#### DIRECTIONS FOR THIS TASK:
Only the first line of the listing and the lines after it, up to and including the one containing "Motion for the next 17", should be retyped exactly.

#### PROVIDED DATA:

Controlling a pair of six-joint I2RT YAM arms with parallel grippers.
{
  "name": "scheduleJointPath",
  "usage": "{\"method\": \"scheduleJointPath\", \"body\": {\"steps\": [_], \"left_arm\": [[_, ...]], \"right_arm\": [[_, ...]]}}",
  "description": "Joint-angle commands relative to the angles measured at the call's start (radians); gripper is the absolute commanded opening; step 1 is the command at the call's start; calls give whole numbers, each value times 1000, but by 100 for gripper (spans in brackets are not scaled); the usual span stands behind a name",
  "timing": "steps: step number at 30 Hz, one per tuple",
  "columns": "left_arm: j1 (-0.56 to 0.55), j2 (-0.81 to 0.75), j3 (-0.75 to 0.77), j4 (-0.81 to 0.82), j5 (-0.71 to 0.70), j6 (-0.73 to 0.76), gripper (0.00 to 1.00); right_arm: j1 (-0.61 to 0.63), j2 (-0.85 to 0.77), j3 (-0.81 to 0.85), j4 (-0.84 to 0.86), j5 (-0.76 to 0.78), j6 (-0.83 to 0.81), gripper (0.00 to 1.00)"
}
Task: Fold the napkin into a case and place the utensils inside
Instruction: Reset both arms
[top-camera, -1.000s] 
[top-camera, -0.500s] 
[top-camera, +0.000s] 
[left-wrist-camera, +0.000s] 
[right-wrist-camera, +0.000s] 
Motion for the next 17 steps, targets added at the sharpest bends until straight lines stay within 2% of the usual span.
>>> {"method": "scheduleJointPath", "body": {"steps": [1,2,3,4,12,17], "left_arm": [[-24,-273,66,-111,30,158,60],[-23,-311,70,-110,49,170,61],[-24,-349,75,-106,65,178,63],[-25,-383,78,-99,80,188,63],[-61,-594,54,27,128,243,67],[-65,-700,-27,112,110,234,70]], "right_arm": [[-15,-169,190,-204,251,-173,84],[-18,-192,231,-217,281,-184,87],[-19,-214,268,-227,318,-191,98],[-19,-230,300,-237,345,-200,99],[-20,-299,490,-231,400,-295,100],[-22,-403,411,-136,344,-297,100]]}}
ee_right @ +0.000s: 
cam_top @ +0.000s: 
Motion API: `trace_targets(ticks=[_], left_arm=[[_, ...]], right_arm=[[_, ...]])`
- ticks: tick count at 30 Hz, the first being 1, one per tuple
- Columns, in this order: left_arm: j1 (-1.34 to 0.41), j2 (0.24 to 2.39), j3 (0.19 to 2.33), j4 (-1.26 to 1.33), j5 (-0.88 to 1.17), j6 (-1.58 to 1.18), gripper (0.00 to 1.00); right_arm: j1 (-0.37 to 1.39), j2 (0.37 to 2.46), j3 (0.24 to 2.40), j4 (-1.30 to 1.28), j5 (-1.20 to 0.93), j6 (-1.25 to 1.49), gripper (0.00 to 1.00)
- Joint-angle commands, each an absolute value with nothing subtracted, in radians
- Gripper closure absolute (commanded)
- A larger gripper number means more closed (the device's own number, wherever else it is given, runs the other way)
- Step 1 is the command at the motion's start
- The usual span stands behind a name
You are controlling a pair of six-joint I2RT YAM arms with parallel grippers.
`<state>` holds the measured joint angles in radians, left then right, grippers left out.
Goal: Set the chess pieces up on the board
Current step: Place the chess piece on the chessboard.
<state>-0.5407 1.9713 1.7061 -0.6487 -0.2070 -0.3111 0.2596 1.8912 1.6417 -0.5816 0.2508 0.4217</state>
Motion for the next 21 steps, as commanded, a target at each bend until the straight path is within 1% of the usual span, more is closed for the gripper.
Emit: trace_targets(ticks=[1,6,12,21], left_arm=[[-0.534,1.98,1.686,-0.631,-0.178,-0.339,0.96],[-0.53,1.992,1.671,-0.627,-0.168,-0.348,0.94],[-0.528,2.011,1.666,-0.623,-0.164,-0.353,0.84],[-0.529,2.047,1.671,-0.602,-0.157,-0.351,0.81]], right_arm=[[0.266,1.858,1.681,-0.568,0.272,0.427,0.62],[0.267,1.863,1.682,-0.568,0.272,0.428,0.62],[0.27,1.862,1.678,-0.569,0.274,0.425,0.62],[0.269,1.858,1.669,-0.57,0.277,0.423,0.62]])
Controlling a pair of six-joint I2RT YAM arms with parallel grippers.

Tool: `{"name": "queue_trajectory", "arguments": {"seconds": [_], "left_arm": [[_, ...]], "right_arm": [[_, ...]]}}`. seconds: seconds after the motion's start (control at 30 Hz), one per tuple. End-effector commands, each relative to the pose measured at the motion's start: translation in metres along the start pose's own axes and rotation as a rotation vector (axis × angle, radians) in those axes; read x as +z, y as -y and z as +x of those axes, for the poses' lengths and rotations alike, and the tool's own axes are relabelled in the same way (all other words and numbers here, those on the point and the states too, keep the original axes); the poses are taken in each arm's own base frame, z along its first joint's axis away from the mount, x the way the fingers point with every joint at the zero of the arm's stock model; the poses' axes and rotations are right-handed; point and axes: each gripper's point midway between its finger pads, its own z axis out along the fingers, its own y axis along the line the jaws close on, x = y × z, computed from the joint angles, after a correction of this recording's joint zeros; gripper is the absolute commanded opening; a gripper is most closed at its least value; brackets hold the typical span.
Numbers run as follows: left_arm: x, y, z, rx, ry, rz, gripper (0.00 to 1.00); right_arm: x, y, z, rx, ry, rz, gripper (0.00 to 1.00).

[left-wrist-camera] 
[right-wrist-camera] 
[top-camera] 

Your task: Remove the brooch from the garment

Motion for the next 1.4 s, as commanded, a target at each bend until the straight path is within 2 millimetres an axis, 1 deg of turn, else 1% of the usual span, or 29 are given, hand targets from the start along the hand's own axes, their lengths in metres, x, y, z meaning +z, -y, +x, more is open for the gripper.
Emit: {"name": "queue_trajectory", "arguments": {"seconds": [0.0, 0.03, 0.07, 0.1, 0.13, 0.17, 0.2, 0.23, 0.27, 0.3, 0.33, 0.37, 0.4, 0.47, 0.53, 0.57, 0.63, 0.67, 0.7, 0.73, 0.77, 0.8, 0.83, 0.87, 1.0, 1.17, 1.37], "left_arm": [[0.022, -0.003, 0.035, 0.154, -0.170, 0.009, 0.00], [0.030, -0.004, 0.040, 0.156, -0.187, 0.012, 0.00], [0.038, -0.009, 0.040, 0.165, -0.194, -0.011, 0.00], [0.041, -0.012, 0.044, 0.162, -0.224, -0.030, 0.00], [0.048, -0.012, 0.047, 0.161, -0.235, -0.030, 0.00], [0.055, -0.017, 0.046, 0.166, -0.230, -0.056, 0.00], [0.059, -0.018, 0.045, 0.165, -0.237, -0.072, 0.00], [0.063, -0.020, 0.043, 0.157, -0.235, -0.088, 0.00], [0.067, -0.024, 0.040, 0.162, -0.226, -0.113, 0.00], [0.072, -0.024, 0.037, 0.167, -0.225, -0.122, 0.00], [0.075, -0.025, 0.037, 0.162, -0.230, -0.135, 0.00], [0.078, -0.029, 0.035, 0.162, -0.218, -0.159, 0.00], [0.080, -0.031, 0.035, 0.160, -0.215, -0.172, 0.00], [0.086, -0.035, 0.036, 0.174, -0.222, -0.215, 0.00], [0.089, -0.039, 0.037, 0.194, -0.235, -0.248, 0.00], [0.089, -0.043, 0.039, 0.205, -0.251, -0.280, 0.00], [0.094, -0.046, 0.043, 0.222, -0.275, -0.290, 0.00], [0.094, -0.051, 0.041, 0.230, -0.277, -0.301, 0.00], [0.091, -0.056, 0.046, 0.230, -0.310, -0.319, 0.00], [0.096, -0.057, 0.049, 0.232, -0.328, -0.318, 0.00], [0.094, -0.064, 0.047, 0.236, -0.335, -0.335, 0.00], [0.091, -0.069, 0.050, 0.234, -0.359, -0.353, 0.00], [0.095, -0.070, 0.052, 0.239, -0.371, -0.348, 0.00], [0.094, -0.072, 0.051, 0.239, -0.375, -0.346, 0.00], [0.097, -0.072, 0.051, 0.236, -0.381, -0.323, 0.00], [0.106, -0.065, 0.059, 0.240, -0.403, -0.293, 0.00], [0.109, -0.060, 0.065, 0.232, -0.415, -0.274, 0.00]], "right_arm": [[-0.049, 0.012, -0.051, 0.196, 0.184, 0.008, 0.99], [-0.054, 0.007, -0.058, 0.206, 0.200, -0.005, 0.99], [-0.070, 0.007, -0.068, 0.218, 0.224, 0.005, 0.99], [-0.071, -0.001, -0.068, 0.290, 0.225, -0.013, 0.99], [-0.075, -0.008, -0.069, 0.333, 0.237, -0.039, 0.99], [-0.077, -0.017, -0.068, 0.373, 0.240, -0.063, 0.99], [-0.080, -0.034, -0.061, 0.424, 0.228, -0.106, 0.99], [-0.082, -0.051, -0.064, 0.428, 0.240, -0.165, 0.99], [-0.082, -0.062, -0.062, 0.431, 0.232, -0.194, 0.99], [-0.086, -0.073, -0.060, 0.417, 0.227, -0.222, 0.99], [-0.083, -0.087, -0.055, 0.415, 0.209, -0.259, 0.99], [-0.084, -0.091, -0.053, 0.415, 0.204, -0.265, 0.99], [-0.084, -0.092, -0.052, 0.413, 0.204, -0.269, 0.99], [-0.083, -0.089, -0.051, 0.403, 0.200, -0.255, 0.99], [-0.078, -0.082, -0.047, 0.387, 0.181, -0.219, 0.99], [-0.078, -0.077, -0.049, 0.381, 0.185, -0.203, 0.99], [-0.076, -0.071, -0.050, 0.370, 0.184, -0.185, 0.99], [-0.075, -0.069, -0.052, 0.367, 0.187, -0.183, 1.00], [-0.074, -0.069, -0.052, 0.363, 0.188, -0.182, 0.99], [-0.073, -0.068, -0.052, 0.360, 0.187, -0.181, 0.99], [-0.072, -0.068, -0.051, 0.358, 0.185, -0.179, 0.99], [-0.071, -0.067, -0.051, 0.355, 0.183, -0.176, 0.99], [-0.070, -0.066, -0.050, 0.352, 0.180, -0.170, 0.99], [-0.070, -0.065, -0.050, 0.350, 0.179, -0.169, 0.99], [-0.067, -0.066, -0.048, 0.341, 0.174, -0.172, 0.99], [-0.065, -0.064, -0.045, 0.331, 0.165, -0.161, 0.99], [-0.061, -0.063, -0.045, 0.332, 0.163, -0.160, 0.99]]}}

#### EXERCISE OUTPUT:
Controlling a pair of six-joint I2RT YAM arms with parallel grippers.
{
  "name": "scheduleJointPath",
  "usage": "{\"method\": \"scheduleJointPath\", \"body\": {\"steps\": [_], \"left_arm\": [[_, ...]], \"right_arm\": [[_, ...]]}}",
  "description": "Joint-angle commands relative to the angles measured at the call's start (radians); gripper is the absolute commanded opening; step 1 is the command at the call's start; calls give whole numbers, each value times 1000, but by 100 for gripper (spans in brackets are not scaled); the usual span stands behind a name",
  "timing": "steps: step number at 30 Hz, one per tuple",
  "columns": "left_arm: j1 (-0.56 to 0.55), j2 (-0.81 to 0.75), j3 (-0.75 to 0.77), j4 (-0.81 to 0.82), j5 (-0.71 to 0.70), j6 (-0.73 to 0.76), gripper (0.00 to 1.00); right_arm: j1 (-0.61 to 0.63), j2 (-0.85 to 0.77), j3 (-0.81 to 0.85), j4 (-0.84 to 0.86), j5 (-0.76 to 0.78), j6 (-0.83 to 0.81), gripper (0.00 to 1.00)"
}
Task: Fold the napkin into a case and place the utensils inside
Instruction: Reset both arms
[top-camera, -1.000s] 
[top-camera, -0.500s] 
[top-camera, +0.000s] 
[left-wrist-camera, +0.000s] 
[right-wrist-camera, +0.000s] 
Motion for the next 17 steps, targets added at the sharpest bends until straight lines stay within 2% of the usual span.

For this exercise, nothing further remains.